When I was 17, my father presented me a mystery: a thick, age-darkened packet of folded paper with crumbling edges and stiff creases. It was a letter, written in 1849, exactly a century before I was born, “from a valley on the west side of the rocky mountains.” This letter’s twenty-two densely written pages told the story of O.H.P White’s overland journey west in search of gold.
The letter had been handed down through several generations of my family, but neither the writer nor the two recipients of the letter appeared in the family Bible; nor were they lurking among the headstones in the family cemetery.
Who was O.H.P. White? How was he connected to my family? What happened to him? Did he make it to California? Did he find gold? Was he ever heard from again?
For decades, these questions, and the letter, were consigned to my desk drawer. While I knew, in theory, how to seek the answers through conventional historical research methods, the sources I would have needed to consult resided on paper or microfilm (remember microfilm?) in far flung archives and libraries. In practice, I didn’t have the resources to pursue such a quest.
And then came the internet, and the ability to access digital archives and share information with networks of other researchers without ever leaving home. I was able to travel in time back to Covington, Tennessee, and “meet” farmer James D. Holmes and innkeeper Jordan Brown, the two men who received the letter. As I explored their neighborhood through census forms, I discovered close neighbors who did appear in my family tree, and I was eventually able to determine that O.H.P. White was my great-great-great-grandmother’s brother.
California census records revealed that he did make it to California. In 1850, he was living in a boarding house in Sacramento, while his wife and four small children, left behind in Covington, showed up in the Tennessee census. By the time the 1860 census rolled around, White’s family had joined him in California. I was eventually able to locate and connect with one of his descendants.
He didn’t strike it rich, but he did prosper. Through digital newspaper archives, I learned that he started a freight forwarding business and became active in local politics.
I also found records of his burial in the Pioneer Cemetery in Sacramento, after an early death from an infection that today would have been dispatched with an antibiotic.
When I began this research, I was still living in Vermont, and had no idea that fate would send me to California, flying over the desert that White traversed on foot. I have now brought his letter back to him. It resides in the California History collection of the State Library, a few blocks from the place he is buried. The questions I have been able to answer — the who, the what, and the how— have led me to question why. What impelled a young man of 26 to leave a pregnant wife and three small children and strike out into the unknown? What was he running from? What was he running toward? How was he shaped by life on the frontier in western Tennessee? What does his writer’s voice tell me about the kind of man he was? What did he learn from his experience? What did he leave behind?
The story does not yet have an ending. With the facts in place, the understanding has only begun.
And that brings me to the question of the digital, and what it means, for me personally, and for liberal education.
The digital world enables us — encourages us — to forage and explore, to make connections across space and time and disciplines, to engage new ideas, and to live many lives at once.

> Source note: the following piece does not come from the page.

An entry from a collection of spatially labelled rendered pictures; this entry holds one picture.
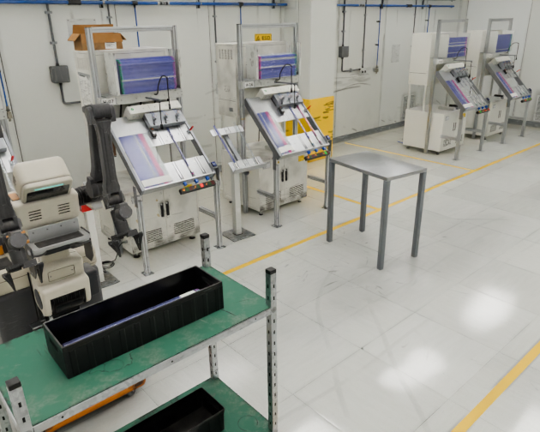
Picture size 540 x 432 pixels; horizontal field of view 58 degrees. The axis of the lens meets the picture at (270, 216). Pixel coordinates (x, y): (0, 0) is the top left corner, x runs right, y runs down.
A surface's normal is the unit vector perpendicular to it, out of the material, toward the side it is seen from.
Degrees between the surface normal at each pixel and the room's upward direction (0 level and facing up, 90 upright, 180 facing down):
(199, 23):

I could have become an academic historian. I didn’t. But the digital world has given me the tools to be – in addition to my day job – an active researcher and creator of historical narratives.
If the goal of a liberal education is to learn how to learn throughout a lifetime of evolving interests and vocations and relationships, then the digital realm of new tools for exploring, connecting, and contributing amplifies our ability to achieve that goal.